Nothing in the listing may be skipped; repeat it all exactly.

*** Opening of EXTRACTED MATERIAL ***

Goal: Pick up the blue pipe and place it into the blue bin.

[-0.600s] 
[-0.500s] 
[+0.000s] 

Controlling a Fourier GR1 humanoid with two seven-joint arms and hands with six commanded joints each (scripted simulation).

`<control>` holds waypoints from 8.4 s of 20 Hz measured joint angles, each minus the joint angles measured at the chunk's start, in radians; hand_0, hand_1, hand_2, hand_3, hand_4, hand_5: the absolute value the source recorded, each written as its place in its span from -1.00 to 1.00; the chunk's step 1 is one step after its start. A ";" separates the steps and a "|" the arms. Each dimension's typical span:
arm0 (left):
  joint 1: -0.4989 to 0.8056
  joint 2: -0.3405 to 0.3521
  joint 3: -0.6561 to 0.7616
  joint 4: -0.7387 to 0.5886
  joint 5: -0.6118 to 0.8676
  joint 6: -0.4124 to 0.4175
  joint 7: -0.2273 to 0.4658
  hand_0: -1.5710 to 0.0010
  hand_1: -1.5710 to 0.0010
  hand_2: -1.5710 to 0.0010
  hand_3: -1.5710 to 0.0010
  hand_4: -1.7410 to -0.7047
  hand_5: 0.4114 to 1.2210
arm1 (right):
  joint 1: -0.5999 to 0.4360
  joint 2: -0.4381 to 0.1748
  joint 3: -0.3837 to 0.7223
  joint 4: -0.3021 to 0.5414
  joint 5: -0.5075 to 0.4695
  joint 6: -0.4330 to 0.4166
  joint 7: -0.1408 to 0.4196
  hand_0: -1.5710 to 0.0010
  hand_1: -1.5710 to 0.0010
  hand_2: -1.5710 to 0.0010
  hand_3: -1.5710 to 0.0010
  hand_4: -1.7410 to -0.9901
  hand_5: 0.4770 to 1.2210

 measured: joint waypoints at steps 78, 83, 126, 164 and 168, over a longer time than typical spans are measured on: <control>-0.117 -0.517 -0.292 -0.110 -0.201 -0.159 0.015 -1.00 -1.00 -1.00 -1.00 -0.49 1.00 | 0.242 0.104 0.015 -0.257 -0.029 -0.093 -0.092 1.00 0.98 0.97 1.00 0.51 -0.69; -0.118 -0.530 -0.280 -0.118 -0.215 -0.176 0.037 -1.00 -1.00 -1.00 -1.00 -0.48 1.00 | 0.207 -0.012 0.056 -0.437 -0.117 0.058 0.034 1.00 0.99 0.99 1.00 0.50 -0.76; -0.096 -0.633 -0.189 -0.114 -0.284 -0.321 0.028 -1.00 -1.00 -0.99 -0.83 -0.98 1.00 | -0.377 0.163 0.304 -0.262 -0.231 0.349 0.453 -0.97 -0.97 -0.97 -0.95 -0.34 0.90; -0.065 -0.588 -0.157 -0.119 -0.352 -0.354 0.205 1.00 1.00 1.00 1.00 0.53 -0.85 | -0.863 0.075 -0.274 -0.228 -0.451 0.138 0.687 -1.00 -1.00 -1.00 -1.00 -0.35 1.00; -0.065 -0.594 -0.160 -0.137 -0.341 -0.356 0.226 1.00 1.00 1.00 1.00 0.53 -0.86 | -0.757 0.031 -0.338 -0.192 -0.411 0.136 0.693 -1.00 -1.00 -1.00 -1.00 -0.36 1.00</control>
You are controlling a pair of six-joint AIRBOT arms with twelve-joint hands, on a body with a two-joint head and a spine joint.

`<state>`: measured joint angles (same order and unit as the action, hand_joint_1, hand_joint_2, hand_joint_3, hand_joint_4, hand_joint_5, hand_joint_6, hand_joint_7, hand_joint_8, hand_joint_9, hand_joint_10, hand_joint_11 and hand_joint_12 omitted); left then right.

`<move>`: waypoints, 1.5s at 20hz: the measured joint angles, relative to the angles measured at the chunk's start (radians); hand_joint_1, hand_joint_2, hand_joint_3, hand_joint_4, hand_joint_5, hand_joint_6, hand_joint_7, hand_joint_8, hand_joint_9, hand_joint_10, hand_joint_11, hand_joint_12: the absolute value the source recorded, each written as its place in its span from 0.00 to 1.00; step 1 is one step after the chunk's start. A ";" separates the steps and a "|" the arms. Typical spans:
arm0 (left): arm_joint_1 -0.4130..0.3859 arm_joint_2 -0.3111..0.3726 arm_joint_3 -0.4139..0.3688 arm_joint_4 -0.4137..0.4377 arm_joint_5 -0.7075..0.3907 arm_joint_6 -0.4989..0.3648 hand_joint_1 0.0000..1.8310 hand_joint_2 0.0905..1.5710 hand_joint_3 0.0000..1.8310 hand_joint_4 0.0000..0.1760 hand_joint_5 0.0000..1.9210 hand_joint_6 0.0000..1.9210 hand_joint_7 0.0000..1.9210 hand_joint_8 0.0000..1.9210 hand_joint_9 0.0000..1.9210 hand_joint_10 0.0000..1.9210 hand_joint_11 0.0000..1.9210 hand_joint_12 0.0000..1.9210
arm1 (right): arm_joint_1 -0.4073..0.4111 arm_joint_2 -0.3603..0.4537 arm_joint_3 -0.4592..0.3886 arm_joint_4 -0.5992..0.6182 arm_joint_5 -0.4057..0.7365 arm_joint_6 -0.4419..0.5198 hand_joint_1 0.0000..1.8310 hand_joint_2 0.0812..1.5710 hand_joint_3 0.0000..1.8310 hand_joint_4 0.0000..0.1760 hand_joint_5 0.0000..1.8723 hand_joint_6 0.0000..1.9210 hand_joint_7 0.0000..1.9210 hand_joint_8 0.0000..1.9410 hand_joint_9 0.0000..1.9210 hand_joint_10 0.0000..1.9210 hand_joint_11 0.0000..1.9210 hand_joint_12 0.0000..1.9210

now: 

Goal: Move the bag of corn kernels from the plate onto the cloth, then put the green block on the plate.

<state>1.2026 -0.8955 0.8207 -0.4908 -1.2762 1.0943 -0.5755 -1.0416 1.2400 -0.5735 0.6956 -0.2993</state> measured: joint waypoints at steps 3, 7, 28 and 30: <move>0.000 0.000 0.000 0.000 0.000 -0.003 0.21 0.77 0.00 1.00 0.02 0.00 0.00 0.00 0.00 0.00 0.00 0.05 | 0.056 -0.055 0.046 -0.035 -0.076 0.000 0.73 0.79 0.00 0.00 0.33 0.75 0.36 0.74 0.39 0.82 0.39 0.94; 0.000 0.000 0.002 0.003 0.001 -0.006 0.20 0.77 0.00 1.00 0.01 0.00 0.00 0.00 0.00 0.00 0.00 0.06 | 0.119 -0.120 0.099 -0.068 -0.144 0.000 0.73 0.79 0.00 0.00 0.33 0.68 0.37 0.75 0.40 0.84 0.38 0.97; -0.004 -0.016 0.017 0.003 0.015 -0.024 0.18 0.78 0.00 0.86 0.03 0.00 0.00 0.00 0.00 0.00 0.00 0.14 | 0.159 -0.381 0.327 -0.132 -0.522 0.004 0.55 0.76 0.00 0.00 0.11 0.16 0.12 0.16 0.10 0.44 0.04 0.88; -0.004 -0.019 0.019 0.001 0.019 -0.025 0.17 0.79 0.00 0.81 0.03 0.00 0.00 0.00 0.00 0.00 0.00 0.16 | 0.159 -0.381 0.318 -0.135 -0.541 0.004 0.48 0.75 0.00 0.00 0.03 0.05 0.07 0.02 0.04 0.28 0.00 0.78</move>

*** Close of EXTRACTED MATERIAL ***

_EXERCISE ANSWER_
Goal: Pick up the blue pipe and place it into the blue bin.

[-0.600s] 
[-0.500s] 
[+0.000s] 

Controlling a Fourier GR1 humanoid with two seven-joint arms and hands with six commanded joints each (scripted simulation).

`<control>` holds waypoints from 8.4 s of 20 Hz measured joint angles, each minus the joint angles measured at the chunk's start, in radians; hand_0, hand_1, hand_2, hand_3, hand_4, hand_5: the absolute value the source recorded, each written as its place in its span from -1.00 to 1.00; the chunk's step 1 is one step after its start. A ";" separates the steps and a "|" the arms. Each dimension's typical span:
arm0 (left):
  joint 1: -0.4989 to 0.8056
  joint 2: -0.3405 to 0.3521
  joint 3: -0.6561 to 0.7616
  joint 4: -0.7387 to 0.5886
  joint 5: -0.6118 to 0.8676
  joint 6: -0.4124 to 0.4175
  joint 7: -0.2273 to 0.4658
  hand_0: -1.5710 to 0.0010
  hand_1: -1.5710 to 0.0010
  hand_2: -1.5710 to 0.0010
  hand_3: -1.5710 to 0.0010
  hand_4: -1.7410 to -0.7047
  hand_5: 0.4114 to 1.2210
arm1 (right):
  joint 1: -0.5999 to 0.4360
  joint 2: -0.4381 to 0.1748
  joint 3: -0.3837 to 0.7223
  joint 4: -0.3021 to 0.5414
  joint 5: -0.5075 to 0.4695
  joint 6: -0.4330 to 0.4166
  joint 7: -0.1408 to 0.4196
  hand_0: -1.5710 to 0.0010
  hand_1: -1.5710 to 0.0010
  hand_2: -1.5710 to 0.0010
  hand_3: -1.5710 to 0.0010
  hand_4: -1.7410 to -0.9901
  hand_5: 0.4770 to 1.2210

 measured: joint waypoints at steps 78, 83, 126, 164 and 168, over a longer time than typical spans are measured on: <control>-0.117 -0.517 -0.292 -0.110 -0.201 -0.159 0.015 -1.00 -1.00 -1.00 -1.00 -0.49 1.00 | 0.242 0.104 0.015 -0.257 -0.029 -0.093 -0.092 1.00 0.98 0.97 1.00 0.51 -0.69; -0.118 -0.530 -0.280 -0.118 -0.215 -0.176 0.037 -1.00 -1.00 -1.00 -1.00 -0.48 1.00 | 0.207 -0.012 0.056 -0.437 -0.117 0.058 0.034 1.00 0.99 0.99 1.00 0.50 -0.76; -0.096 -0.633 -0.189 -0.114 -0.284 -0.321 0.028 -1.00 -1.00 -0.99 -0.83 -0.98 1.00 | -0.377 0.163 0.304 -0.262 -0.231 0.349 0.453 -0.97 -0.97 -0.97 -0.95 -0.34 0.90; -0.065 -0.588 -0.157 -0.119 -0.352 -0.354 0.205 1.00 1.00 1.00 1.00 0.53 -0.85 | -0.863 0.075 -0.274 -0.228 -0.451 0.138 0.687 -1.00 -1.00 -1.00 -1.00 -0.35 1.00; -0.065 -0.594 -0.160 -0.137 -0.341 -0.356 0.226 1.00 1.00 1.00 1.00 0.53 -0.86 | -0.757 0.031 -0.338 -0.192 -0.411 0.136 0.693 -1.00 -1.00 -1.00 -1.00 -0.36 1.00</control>
You are controlling a pair of six-joint AIRBOT arms with twelve-joint hands, on a body with a two-joint head and a spine joint.

`<state>`: measured joint angles (same order and unit as the action, hand_joint_1, hand_joint_2, hand_joint_3, hand_joint_4, hand_joint_5, hand_joint_6, hand_joint_7, hand_joint_8, hand_joint_9, hand_joint_10, hand_joint_11 and hand_joint_12 omitted); left then right.

`<move>`: waypoints, 1.5s at 20hz: the measured joint angles, relative to the angles measured at the chunk's start (radians); hand_joint_1, hand_joint_2, hand_joint_3, hand_joint_4, hand_joint_5, hand_joint_6, hand_joint_7, hand_joint_8, hand_joint_9, hand_joint_10, hand_joint_11, hand_joint_12: the absolute value the source recorded, each written as its place in its span from 0.00 to 1.00; step 1 is one step after the chunk's start. A ";" separates the steps and a "|" the arms. Typical spans:
arm0 (left): arm_joint_1 -0.4130..0.3859 arm_joint_2 -0.3111..0.3726 arm_joint_3 -0.4139..0.3688 arm_joint_4 -0.4137..0.4377 arm_joint_5 -0.7075..0.3907 arm_joint_6 -0.4989..0.3648 hand_joint_1 0.0000..1.8310 hand_joint_2 0.0905..1.5710 hand_joint_3 0.0000..1.8310 hand_joint_4 0.0000..0.1760 hand_joint_5 0.0000..1.9210 hand_joint_6 0.0000..1.9210 hand_joint_7 0.0000..1.9210 hand_joint_8 0.0000..1.9210 hand_joint_9 0.0000..1.9210 hand_joint_10 0.0000..1.9210 hand_joint_11 0.0000..1.9210 hand_joint_12 0.0000..1.9210
arm1 (right): arm_joint_1 -0.4073..0.4111 arm_joint_2 -0.3603..0.4537 arm_joint_3 -0.4592..0.3886 arm_joint_4 -0.5992..0.6182 arm_joint_5 -0.4057..0.7365 arm_joint_6 -0.4419..0.5198 hand_joint_1 0.0000..1.8310 hand_joint_2 0.0812..1.5710 hand_joint_3 0.0000..1.8310 hand_joint_4 0.0000..0.1760 hand_joint_5 0.0000..1.8723 hand_joint_6 0.0000..1.9210 hand_joint_7 0.0000..1.9210 hand_joint_8 0.0000..1.9410 hand_joint_9 0.0000..1.9210 hand_joint_10 0.0000..1.9210 hand_joint_11 0.0000..1.9210 hand_joint_12 0.0000..1.9210

now: 

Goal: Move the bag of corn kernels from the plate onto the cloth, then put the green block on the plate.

<state>1.2026 -0.8955 0.8207 -0.4908 -1.2762 1.0943 -0.5755 -1.0416 1.2400 -0.5735 0.6956 -0.2993</state> measured: joint waypoints at steps 3, 7, 28 and 30: <move>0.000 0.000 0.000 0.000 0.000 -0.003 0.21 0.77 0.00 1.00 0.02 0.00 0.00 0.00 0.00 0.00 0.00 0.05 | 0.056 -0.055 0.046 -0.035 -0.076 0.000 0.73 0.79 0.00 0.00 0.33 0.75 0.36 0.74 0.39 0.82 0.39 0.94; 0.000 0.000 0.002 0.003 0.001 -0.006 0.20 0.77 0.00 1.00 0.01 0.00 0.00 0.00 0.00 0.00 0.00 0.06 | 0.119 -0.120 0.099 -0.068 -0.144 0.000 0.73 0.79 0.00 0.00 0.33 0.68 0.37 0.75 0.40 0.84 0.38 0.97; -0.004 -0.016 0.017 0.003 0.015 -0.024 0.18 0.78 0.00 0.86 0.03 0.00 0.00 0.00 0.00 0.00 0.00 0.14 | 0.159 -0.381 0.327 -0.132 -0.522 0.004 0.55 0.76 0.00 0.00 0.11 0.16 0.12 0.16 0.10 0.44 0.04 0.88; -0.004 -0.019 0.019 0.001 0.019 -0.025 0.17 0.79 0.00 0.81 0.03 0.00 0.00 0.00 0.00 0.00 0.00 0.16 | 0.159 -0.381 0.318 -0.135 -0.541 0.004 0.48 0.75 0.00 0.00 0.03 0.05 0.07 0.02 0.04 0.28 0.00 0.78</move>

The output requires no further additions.